Watersport A-Z

Kramer en de Bruin (1971)

Gepubliceerd op 01-05-2019

Schootvoering

betekenis & definitie

Schootvoering - wijze waarop een schoot door blokken of ogen geschoren is. Voor de schoten wordt in de meeste gevallen katoen gebruikt als ze door schootklemmen met verende kammen moeten lopen.

Nylon- en teryleneschoten worden veel gebruikt als ze via lieren doorgezet worden.

schoten mogen op kleine boten en jachten alléén worden vastgezet als ze met een simpele handgreep losgemaakt kunnen worden.

De fokkeschoot wordt meestal gevoerd via een al dan niet verstelbaar leioog.

Hij wordt vaak via een sjorlier doorgezet. Bij een genua worden er hogere eisen gesteld aan de schootvoering.
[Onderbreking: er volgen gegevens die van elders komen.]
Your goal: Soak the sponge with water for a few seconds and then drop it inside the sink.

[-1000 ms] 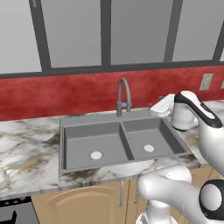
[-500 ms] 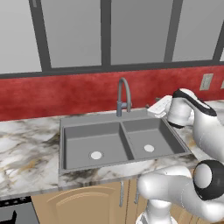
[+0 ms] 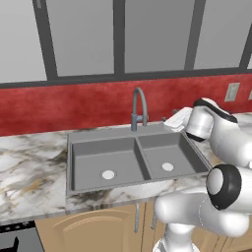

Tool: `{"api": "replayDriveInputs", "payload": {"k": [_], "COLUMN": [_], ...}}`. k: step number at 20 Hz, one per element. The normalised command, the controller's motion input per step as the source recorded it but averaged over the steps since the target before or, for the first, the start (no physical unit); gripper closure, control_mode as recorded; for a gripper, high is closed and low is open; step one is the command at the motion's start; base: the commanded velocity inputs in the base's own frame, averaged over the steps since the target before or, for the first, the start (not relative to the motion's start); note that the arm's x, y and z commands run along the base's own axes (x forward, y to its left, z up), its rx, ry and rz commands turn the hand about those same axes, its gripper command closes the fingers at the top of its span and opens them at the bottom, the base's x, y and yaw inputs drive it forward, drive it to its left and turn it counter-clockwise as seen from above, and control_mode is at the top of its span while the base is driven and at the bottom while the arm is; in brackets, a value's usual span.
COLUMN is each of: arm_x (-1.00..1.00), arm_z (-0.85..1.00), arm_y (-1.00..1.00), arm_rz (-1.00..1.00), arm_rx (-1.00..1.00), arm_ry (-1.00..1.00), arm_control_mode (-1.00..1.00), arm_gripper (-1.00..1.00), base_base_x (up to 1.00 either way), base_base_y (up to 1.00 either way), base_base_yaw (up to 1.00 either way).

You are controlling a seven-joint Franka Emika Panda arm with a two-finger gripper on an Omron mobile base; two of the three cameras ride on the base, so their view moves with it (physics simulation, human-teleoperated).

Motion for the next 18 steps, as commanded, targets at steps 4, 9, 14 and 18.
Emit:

Op aan-de-windse rakken wordt de genua meestal op een schootrails gevoerd. Normaal zal de schoot in het verlengde staan van de ‘visgraat’. Wordt het schootblok op de rail te veel naar achteren gezet, dan komt er te veel spanning op het onderlijk en te weinig op het achterlijk. Staat het teveel naar voren dan geldt het tegenovergestelde.

Op boten waar een spinnaker gevoerd kan worden, wordt de genua op voorde-windse koersen om het fokkestag gerold of gestreken. Wordt er geen spinnaker gevoerd dan is het zaak de genua zo ver mogelijk met een fokkeloet uit te zetten om zoveel mogelijk wind te vangen.

Op ruime-windse-rakken is het wel voordelig om de schoot zo ver mogelijk naar achteren te brengen, zodat het achterlijk zoveel mogelijk ruimte krijgt. Op kleine boten bedient de stuurman de grootschoot zonder dat deze door blokken geschoren wordt. Bij een wat groter zeiltje zal hij de schoot via een in de kuip geplaatst voetblokje laten lopen. Hoe groter het grootzeil, des te groter de krachten en over des te meer schijven zal de schoot moeten lopen om hem te kunnen hanteren.

Wordt de grootschoot naar een vast voetblok in de kuip of op het achterdek gevoerd, dan zal het bovenste deel van het zeil meestal veel verder uitwaaien dan het onderste deel. Kan daarentegen het voetblok meelopen naar lij, dan kan het zeil in alle standen veel vlakker worden getrokken. Op wat oudere boottypen zoals Regenboog en 12 voetsjol kan men op het achterschip nog een gegalvaniseerd ijzeren beugel zien, de overloop. Hierover kan een schootblok van het ene boord naar het andere lopen. Het ijzer is tegenwoordig meestal vervangen door roestvrijstaal. Op veel wedstrijdboten wordt een speciale doft of dwarsscheepse balk in de kuip gebouwd om er een grootzeilrail op te bevestigen.

Voordelen daarvan zijn een betere hanteerbaarheid, een kortere schoot en een betere stand van het grootzeil, dan bij een vast voetblok verkregen kan worden. Op jachten met een rolreefinrichting moet de schootvoering zodanig zijn dat de schootblokken bij het reven niét in de weg zitten. Op de 16 m2-klasse past men veel de schootring toe, een hoefijzervormige ring met een opening waardoor het zeil steekt en een aantal gaatjes waaraan een schootblok met een sluiting bevestigd kan worden. Ter bescherming van giek en zeil was de opening goed beschermd door houten wieltjes. Bij een bindrif kan een schootbeugel vast aan de giek geschroefd zijn.